Abstract

Background/Aim: A recently introduced drug, sugammadex, can be a good alternative to conventional neuromuscular blockade reversal agents, such as neostigmine. This choice is of great importance, especially in the patients in whom it would be wise to avoid cholinergic side effects. The aim of this study was to compare the effects of sugammadex and the combination of neostigmine/atropine on post-operative cognitive dysfunction in bariatric surgery patients. Methods: This randomized controlled trial included a total of 90 patients with American Society of Anesthesiologists (ASA) I–III physical status and body mass index >30 who were scheduled for elective sleeve gastrectomy were recruited for the study after obtaining ethics committee approval. Written consent was obtained from each patient. The exclusion criteria consisted of several parameters: lack of consent, co-existing muscular diseases, and severe cardiovascular diseases (New York Heart Association [NYHA]). The patients were randomly divided into two groups, and the randomization was performed by the investigator using previously prepared envelopes. In both groups, Mini Mental State Examination (MMSE) was performed before the operation. The patients’ memory, attentive executive functions, and motor skills were evaluated as part of a control cognitive evaluation. After the operation while in the post-anesthesia care unit and when the Modified Aldrete Recovery Score was ≥9, the MMSE evaluation was repeated one and six hours later. Results: The pre-operative MMSE results were similar in both groups. In the post-operative period, MMSEpo, MMSEpo1, and MMSEpo6 values were not significantly different between the groups.
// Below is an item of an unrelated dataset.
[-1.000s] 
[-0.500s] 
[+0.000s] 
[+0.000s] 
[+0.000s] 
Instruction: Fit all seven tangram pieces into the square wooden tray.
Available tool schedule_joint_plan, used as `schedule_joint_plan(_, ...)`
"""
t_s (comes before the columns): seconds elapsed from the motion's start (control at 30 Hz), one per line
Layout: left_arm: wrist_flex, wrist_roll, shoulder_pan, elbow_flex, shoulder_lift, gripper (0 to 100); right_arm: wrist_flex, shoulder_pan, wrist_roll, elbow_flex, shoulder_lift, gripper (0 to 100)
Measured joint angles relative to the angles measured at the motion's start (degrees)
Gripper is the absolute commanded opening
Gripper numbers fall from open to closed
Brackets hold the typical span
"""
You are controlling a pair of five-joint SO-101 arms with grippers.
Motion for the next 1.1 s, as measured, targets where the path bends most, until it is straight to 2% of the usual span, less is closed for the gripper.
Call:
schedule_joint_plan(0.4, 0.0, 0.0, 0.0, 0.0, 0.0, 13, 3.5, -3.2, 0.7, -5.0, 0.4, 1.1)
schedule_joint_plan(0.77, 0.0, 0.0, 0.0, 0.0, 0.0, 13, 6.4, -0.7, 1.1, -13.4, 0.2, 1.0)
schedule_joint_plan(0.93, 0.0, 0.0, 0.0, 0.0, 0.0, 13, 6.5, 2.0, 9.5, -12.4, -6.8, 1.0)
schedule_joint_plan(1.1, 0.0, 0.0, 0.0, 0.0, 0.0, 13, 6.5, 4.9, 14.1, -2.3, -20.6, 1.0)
When a detailed examination of MMSEpo data was performed, it was determined that the MMSE scores were 20–25 in 14 patients (32.6%) in Group N/A and six patients (14.6%) in Group S. In Group N/A, the percentage of patients with MMSE 20–25 was significantly higher than that of Group S (X2=3.807; P=0.046). Conclusion: In this study, sugammadex produced less effects on cognitive functions when compared with neostigmine/atropine combination. The neostigmine/atropine combination produced mild effects on cognitive functions in the first hour of recovery.